Your instructions ▸
Return a copy of each line in the listing that includes the word "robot".

Records provided ▸
□ □ □

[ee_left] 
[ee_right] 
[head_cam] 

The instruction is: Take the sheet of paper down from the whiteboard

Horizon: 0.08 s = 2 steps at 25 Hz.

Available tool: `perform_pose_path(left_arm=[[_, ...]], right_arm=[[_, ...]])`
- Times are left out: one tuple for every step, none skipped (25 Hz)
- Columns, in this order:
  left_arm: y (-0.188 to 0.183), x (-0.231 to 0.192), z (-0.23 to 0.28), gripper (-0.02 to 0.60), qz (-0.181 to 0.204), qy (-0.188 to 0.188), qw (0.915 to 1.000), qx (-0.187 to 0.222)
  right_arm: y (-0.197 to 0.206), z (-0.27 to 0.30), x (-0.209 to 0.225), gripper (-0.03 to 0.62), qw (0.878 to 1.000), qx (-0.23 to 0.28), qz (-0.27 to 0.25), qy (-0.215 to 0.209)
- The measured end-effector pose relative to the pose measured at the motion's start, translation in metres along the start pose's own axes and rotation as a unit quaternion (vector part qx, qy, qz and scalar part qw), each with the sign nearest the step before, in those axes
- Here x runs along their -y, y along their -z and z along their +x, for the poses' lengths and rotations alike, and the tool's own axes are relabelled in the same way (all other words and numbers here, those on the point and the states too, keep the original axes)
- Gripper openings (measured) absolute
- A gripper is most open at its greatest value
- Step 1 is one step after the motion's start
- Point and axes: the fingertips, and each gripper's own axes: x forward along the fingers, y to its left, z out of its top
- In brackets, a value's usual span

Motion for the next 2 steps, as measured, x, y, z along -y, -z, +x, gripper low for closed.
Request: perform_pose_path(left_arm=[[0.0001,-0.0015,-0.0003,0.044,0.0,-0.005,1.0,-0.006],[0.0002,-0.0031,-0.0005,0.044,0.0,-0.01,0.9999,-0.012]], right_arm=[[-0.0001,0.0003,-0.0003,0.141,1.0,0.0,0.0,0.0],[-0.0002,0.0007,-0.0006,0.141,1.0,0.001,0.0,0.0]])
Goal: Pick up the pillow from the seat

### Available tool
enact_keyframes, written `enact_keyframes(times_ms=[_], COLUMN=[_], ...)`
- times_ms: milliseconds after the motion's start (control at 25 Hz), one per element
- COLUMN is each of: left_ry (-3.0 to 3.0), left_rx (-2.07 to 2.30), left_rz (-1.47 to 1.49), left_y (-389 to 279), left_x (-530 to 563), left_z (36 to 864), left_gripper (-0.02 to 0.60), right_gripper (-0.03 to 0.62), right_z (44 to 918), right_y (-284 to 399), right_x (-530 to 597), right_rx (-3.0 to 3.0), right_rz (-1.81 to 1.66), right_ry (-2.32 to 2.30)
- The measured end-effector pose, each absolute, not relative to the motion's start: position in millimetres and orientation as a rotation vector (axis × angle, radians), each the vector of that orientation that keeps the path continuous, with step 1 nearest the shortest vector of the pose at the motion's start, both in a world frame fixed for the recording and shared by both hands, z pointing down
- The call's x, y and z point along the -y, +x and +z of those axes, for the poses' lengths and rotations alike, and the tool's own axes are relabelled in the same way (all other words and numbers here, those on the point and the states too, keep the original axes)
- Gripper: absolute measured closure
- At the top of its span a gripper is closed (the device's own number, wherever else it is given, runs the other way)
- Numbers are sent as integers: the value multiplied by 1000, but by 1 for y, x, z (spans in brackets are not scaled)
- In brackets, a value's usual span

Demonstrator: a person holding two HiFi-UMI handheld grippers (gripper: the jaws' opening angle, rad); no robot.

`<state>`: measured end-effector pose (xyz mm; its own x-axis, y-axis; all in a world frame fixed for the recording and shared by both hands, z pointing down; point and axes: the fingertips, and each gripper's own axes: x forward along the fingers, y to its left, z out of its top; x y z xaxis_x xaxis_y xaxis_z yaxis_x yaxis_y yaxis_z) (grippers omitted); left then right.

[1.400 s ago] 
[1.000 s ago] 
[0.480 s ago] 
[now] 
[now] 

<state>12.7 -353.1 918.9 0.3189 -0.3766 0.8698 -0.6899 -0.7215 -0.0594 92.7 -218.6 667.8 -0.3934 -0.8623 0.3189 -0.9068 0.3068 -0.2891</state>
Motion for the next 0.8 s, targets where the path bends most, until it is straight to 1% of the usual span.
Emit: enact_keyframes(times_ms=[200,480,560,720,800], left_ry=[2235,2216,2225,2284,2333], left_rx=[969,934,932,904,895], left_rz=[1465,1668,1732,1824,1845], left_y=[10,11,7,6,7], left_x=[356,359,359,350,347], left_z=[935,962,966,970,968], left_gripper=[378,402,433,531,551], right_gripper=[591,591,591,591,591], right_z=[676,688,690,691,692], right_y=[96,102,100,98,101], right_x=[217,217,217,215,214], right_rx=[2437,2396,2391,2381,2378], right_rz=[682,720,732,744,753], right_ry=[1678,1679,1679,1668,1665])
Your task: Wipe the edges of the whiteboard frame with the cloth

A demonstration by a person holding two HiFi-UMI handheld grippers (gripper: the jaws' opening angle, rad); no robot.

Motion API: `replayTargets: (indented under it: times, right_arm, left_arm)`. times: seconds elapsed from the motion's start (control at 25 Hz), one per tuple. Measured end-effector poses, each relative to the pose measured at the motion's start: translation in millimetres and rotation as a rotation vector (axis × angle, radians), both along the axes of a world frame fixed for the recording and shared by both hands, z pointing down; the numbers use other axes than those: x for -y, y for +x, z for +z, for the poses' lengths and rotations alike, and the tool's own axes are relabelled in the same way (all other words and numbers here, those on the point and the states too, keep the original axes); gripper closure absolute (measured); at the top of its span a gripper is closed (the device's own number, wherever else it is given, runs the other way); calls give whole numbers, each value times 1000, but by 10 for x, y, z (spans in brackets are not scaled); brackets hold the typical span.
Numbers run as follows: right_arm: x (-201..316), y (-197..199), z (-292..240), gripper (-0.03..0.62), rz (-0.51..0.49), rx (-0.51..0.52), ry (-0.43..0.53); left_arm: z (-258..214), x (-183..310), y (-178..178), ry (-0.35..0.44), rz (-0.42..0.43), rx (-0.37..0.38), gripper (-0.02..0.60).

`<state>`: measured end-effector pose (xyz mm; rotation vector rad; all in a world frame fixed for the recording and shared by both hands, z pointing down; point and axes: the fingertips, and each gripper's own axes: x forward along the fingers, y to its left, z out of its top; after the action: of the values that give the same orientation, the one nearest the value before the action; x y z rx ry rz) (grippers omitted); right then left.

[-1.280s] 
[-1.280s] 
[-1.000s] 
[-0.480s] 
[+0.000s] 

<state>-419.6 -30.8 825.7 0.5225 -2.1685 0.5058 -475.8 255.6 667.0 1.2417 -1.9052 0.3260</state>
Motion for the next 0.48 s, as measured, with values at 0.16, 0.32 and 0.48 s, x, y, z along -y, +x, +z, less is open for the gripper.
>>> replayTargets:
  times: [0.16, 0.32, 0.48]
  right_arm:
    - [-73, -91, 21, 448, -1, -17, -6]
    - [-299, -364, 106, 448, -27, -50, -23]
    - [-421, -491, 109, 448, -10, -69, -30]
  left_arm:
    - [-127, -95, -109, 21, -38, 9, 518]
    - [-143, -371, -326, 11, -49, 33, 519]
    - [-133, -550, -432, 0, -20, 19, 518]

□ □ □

Solution ▸
Demonstrator: a person holding two HiFi-UMI handheld grippers (gripper: the jaws' opening angle, rad); no robot.
A demonstration by a person holding two HiFi-UMI handheld grippers (gripper: the jaws' opening angle, rad); no robot.

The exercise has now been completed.